REQUIRED WORK: Transcribe exactly the lines from the one holding "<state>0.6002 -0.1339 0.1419" to the end of the data below, including both of those lines and no others.

COLLECTED DATA:
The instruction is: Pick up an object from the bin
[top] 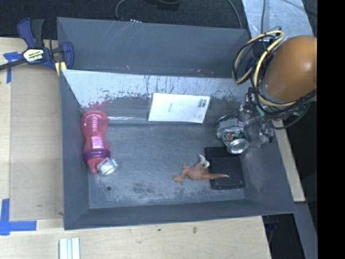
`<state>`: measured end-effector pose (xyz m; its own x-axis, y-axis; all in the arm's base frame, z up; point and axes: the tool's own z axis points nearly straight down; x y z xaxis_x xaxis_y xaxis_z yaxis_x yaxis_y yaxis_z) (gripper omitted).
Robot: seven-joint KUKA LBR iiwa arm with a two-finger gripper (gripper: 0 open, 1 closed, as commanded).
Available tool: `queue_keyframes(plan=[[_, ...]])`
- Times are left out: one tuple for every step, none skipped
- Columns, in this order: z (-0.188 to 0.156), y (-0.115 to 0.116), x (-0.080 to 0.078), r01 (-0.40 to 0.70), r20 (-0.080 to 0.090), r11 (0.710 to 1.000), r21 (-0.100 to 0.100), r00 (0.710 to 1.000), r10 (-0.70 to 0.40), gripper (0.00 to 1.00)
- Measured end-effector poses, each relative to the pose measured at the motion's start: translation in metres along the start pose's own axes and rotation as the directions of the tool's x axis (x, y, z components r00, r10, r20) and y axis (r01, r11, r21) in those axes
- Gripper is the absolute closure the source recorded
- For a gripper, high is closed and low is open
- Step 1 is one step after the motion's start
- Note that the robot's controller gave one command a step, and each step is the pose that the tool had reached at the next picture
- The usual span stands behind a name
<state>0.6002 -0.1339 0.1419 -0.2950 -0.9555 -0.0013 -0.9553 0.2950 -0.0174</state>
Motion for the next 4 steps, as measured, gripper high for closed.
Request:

WRITTEN REPLY:
<state>0.6002 -0.1339 0.1419 -0.2950 -0.9555 -0.0013 -0.9553 0.2950 -0.0174</state>
Motion for the next 4 steps, as measured, gripper high for closed.
Request:

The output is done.